Read through the entries below and copy each line where "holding" turns up.

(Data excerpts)
• • • •
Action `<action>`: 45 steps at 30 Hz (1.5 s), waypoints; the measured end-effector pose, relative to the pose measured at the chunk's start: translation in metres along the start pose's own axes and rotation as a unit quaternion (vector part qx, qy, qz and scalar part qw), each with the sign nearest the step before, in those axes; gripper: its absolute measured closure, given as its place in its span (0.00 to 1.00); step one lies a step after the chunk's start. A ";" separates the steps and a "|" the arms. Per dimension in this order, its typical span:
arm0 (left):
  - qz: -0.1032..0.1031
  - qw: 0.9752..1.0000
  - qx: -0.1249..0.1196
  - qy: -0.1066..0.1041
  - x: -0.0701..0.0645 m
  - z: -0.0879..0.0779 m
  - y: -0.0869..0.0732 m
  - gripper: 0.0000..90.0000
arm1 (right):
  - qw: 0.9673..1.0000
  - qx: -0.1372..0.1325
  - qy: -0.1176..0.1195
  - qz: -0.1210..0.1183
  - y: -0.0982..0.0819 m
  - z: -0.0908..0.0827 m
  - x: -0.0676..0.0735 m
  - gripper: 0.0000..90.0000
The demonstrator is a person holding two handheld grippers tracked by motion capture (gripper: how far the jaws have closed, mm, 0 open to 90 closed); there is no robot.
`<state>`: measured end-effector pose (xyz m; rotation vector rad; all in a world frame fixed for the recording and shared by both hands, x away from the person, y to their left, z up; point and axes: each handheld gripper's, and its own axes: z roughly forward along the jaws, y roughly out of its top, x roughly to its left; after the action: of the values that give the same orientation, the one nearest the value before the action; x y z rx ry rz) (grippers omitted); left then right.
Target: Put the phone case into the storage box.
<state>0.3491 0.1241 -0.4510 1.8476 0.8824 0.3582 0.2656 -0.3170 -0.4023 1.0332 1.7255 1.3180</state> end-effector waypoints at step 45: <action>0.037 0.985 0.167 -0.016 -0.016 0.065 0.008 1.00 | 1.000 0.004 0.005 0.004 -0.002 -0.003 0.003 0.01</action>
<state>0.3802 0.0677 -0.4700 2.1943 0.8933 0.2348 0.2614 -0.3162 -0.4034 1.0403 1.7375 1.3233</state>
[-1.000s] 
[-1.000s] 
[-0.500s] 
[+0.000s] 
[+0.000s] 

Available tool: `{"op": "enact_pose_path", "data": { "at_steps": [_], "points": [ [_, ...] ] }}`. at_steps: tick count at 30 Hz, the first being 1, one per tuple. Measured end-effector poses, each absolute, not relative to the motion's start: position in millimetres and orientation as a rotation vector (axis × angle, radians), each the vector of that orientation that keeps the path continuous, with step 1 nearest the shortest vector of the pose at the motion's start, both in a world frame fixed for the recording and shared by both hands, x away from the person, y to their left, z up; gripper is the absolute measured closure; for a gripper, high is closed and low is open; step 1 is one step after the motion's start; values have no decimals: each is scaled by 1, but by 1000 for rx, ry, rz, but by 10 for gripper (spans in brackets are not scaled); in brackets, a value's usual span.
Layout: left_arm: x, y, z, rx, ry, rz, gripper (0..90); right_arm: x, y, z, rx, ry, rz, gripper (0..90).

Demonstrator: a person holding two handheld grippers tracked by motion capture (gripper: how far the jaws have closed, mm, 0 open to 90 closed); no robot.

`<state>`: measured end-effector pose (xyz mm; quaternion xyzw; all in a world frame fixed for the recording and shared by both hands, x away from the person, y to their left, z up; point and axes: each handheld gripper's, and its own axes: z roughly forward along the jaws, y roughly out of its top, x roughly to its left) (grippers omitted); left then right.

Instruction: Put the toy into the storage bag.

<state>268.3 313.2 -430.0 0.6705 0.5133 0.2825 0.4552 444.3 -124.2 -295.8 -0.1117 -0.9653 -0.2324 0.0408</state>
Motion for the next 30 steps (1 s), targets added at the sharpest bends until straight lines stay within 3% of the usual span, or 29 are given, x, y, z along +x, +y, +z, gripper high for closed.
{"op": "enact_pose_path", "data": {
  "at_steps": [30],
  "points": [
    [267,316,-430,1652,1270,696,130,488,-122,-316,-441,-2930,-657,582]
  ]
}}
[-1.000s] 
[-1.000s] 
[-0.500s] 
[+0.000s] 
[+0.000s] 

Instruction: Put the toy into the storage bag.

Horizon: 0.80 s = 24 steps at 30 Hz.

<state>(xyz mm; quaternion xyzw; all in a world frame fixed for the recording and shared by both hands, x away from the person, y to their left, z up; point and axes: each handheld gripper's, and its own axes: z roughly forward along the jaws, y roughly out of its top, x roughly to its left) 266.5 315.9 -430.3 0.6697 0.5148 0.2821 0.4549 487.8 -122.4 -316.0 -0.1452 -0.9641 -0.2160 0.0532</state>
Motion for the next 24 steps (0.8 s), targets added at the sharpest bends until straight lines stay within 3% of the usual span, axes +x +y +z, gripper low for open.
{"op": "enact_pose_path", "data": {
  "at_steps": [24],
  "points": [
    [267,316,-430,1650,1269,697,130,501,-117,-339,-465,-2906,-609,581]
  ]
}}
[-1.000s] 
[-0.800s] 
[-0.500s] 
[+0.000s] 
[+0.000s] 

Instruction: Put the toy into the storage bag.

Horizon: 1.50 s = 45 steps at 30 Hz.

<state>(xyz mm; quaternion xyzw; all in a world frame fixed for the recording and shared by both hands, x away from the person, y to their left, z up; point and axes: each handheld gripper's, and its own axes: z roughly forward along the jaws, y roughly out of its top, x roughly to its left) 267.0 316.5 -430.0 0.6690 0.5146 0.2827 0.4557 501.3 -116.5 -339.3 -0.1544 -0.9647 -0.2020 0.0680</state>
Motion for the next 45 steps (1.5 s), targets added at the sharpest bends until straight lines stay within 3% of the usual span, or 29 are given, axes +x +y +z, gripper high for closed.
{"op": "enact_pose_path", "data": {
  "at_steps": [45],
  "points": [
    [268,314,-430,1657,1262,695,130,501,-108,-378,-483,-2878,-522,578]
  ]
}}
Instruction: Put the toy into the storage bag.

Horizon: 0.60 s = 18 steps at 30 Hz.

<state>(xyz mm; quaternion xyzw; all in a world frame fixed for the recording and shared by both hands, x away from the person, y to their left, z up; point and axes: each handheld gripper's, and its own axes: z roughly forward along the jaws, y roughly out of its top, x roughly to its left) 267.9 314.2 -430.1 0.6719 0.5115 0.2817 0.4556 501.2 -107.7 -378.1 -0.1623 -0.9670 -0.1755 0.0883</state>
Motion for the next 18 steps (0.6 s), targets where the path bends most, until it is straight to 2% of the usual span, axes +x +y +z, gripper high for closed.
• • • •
== Response ==
The demonstrator is a person holding two handheld grippers tracked by motion capture (gripper: how far the jaws have closed, mm, 0 open to 90 closed); there is no robot.
Demonstrator: a person holding two handheld grippers tracked by motion capture (gripper: how far the jaws have closed, mm, 0 open to 90 closed); no robot.

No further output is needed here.